Each record below should be reproduced as it is written, with pictures left out entirely.

RECORD EXTRACTS
■ ■ ■
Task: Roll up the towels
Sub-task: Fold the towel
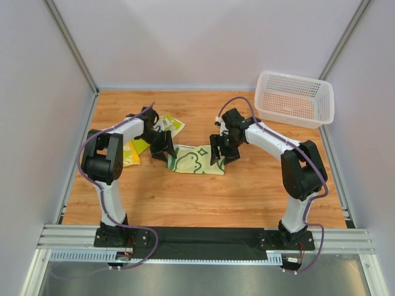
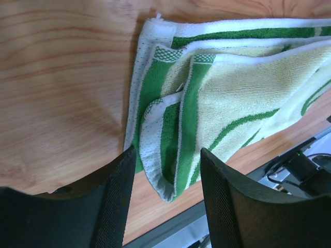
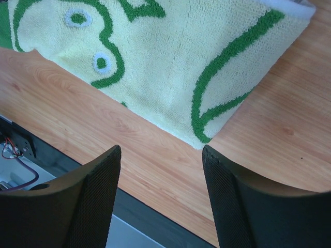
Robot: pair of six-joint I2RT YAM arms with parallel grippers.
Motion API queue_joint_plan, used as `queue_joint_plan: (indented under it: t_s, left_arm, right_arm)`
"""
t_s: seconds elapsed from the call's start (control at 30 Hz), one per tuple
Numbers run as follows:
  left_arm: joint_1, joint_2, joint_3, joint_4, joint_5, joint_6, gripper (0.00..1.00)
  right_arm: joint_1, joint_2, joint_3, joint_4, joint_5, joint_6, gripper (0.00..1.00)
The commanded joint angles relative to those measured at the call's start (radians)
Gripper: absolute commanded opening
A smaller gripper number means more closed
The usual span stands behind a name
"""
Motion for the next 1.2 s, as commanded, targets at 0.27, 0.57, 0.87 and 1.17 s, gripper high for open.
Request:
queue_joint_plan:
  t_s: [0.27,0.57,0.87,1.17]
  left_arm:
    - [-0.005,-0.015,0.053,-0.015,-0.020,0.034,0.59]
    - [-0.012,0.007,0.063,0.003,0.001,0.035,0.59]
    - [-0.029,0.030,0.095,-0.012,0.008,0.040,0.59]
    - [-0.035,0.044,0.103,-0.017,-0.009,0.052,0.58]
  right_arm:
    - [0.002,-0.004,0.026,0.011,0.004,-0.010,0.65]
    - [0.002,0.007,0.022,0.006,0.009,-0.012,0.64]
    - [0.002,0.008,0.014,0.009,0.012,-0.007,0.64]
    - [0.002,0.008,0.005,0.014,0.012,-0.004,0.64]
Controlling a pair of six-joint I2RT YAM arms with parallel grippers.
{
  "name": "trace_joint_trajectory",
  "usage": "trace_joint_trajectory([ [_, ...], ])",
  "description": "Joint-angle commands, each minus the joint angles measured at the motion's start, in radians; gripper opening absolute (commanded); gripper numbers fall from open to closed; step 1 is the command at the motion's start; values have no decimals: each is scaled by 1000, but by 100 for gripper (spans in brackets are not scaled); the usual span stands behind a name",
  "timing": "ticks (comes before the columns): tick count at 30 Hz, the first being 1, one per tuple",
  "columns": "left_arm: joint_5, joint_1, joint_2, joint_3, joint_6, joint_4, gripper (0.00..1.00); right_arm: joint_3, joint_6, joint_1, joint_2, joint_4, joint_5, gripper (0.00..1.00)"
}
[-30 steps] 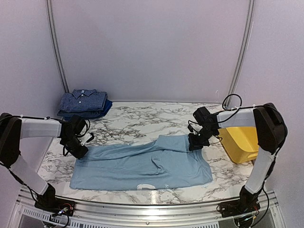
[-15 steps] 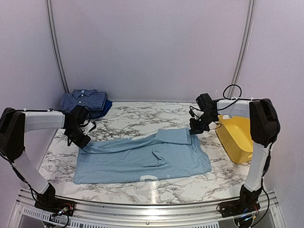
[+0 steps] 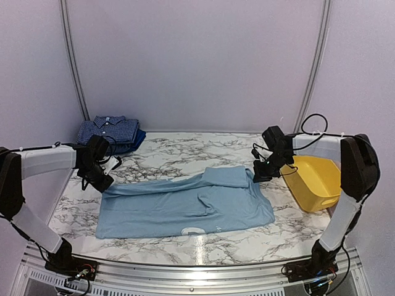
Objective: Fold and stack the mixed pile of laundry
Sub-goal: Fold the 1/3-folded T-shirt at the center of the board.
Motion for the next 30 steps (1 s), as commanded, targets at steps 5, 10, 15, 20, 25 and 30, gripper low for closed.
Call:
trace_joint_trajectory([
  [5, 24, 16, -15, -16, 9, -20, 0, -14, 24, 21, -23, 32, -36, 7],
  [10, 23, 16, -12, -3, 12, -16, 0, 76, 37, 0, 24, 36, -60, 30],
  [15, 24, 19, -10, 2, 9, -11, 0, 127, 42, -6, 94, 39, -90, 32],
  [20, 32, 25, -7, 5, 4, 2, 0, 140, 48, -6, 141, 31, -108, 31],
  [25, 35, 25, 11, 8, 2, 9, 0, 108, 45, -6, 164, 37, -106, 32],
  [30, 38, 26, 23, 2, 2, 17, 0, 97, 42, -4, 175, 52, -114, 25],
])
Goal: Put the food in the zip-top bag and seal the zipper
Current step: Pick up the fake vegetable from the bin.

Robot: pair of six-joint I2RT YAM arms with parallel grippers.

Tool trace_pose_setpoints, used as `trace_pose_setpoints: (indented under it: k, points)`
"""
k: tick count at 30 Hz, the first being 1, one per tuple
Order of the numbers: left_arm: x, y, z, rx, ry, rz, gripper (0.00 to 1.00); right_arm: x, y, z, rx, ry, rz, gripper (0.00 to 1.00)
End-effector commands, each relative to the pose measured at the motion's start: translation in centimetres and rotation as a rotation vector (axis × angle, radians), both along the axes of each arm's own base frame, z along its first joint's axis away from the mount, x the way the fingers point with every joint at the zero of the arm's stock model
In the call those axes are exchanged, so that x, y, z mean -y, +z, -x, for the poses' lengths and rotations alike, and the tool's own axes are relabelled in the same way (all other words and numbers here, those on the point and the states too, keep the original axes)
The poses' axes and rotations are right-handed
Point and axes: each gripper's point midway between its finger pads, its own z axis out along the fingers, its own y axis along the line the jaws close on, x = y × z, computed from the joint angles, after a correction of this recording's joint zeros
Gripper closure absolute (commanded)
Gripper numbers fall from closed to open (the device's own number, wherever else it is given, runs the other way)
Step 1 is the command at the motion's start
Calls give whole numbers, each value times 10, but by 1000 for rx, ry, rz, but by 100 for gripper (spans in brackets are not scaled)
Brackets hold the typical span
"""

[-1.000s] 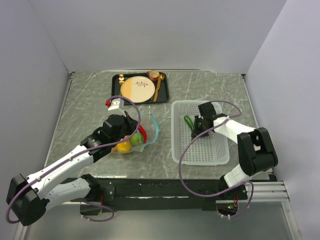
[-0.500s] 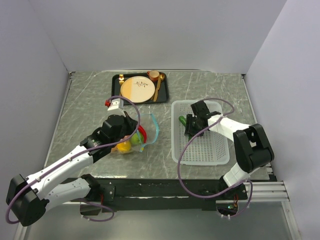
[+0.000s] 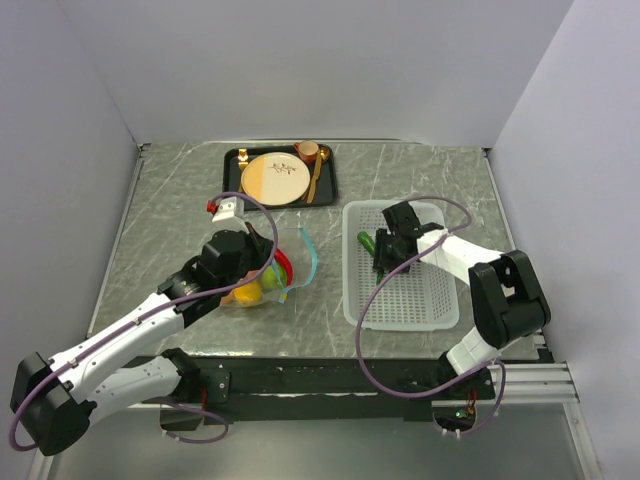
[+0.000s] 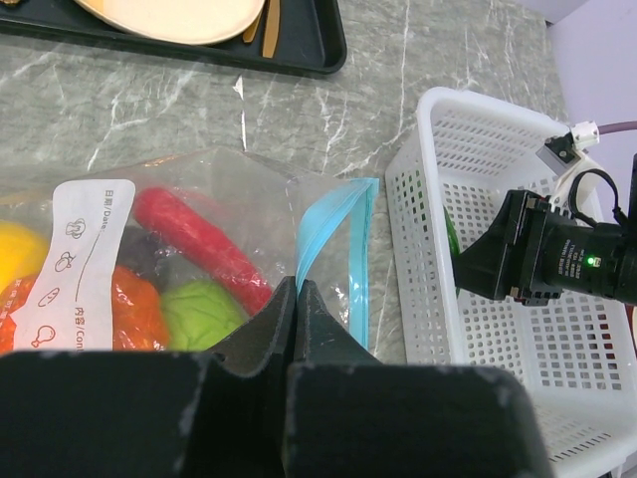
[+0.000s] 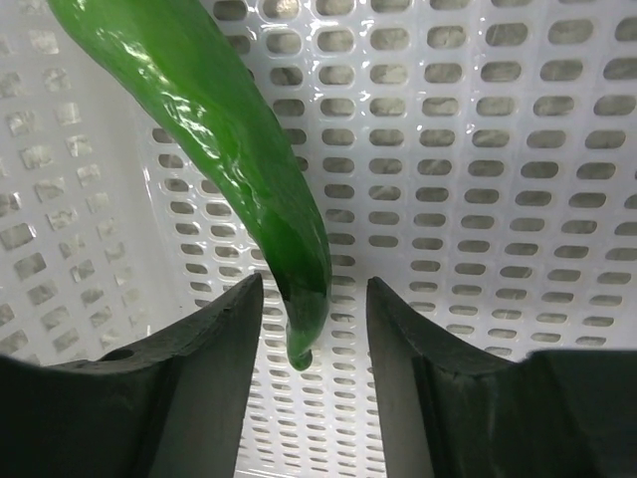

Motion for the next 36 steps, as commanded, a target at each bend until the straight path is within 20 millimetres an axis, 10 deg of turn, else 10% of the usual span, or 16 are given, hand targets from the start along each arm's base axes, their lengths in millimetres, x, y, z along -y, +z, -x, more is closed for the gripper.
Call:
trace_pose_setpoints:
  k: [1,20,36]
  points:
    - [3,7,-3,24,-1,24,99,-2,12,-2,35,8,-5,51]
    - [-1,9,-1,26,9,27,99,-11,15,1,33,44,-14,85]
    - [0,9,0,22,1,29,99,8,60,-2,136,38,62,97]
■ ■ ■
TASK SOLUTION
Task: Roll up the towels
Sub-task: Fold the towel
Robot: pair of six-joint I2RT YAM arms with parallel grippers.
Motion API queue_joint_plan, used as `queue_joint_plan: (indented under it: t_s, left_arm, right_arm)`
"""
t_s: seconds elapsed from the call's start (control at 30 Hz), one per tuple
Numbers run as follows:
  left_arm: joint_1, joint_2, joint_3, joint_4, joint_5, joint_6, gripper (0.00..1.00)
  right_arm: joint_1, joint_2, joint_3, joint_4, joint_5, joint_6, gripper (0.00..1.00)
The commanded joint angles relative to those measured at the call's start (radians)
Gripper: absolute commanded opening
A smaller gripper number means more closed
The usual span stands behind a name
"""
Motion for the next 1.2 s, as commanded, targets at 0.27, 0.57, 0.87 and 1.17 s, gripper high for open.
Request:
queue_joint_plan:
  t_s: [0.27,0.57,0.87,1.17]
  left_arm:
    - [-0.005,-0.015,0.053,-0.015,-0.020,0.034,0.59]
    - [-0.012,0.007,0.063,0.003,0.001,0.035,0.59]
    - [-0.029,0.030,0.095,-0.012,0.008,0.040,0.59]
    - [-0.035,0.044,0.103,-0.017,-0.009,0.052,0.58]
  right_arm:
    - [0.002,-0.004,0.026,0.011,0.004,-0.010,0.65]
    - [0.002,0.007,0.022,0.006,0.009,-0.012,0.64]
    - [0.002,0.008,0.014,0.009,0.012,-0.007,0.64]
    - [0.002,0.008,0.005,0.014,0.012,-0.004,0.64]
Controlling a pair of six-joint I2RT YAM arms with parallel grippers.
{
  "name": "trace_joint_trajectory",
  "usage": "trace_joint_trajectory([ [_, ...], ])",
  "description": "Joint-angle commands, each minus the joint angles measured at the motion's start, in radians; gripper opening absolute (commanded); gripper numbers fall from open to closed; step 1 is the command at the motion's start; values have no decimals: each is scaled by 1000, but by 100 for gripper (spans in brackets are not scaled); the usual span stands behind a name",
  "timing": "ticks (comes before the columns): tick count at 30 Hz, the first being 1, one per tuple",
  "columns": "left_arm: joint_5, joint_1, joint_2, joint_3, joint_6, joint_4, gripper (0.00..1.00); right_arm: joint_3, joint_6, joint_1, joint_2, joint_4, joint_5, gripper (0.00..1.00)"
}
[-30 steps] 
[-15 steps] 
[+0 steps] 
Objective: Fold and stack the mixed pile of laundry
Sub-goal: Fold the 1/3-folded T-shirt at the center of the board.
Motion for the next 30 steps (1 s), as commanded, targets at steps 5, 10, 15, 20, 25 and 30, gripper low for closed.
Call:
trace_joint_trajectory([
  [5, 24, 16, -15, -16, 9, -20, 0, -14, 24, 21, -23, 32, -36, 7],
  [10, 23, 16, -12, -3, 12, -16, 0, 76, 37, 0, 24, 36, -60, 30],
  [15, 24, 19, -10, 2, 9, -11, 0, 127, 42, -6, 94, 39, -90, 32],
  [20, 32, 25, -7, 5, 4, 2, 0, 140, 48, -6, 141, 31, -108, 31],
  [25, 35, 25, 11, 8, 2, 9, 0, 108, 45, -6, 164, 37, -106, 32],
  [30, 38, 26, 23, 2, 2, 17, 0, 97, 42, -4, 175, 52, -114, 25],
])
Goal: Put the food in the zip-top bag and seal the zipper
Current step: Pick up the fake vegetable from the bin.

Robot: pair of six-joint I2RT YAM arms with parallel grippers.

Tool trace_pose_setpoints, used as `trace_pose_setpoints: (indented under it: k, points)`
"""
k: tick count at 30 Hz, the first being 1, one per tuple
Order of the numbers: left_arm: x, y, z, rx, ry, rz, gripper (0.00 to 1.00); right_arm: x, y, z, rx, ry, rz, gripper (0.00 to 1.00)
End-effector commands, each relative to the pose measured at the motion's start: translation in centimetres and rotation as a rotation vector (axis × angle, radians), both along the axes of each arm's own base frame, z along its first joint's axis away from the mount, x the way the fingers point with every joint at the zero of the arm's stock model
In the call those axes are exchanged, so that x, y, z mean -y, +z, -x, for the poses' lengths and rotations alike, and the tool's own axes are relabelled in the same way (all other words and numbers here, those on the point and the states too, keep the original axes)
The poses' axes and rotations are right-handed
Point and axes: each gripper's point midway between its finger pads, its own z axis out along the fingers, its own y axis along the line the jaws close on, x = y × z, computed from the joint angles, after a correction of this recording's joint zeros
Gripper closure absolute (commanded)
Gripper numbers fall from closed to open (the device's own number, wherever else it is given, runs the other way)
Step 1 is the command at the motion's start
Calls give whole numbers, each value times 10, but by 1000 for rx, ry, rz, but by 100 for gripper (spans in brackets are not scaled)
Brackets hold the typical span
"""

[-1.000s] 
[-0.500s] 
[+0.000s] 
[+0.000s] 
[+0.000s] 

Motion for the next 36 steps, as commanded, a target at each bend until the straight path is within 20 millimetres an axis, 10 deg of turn, else 10% of the usual span, or 16 are given, hand targets from the start along each arm's base axes, their lengths in millimetres, x, y, z along -y, +z, -x, more is closed for the gripper.
Call:
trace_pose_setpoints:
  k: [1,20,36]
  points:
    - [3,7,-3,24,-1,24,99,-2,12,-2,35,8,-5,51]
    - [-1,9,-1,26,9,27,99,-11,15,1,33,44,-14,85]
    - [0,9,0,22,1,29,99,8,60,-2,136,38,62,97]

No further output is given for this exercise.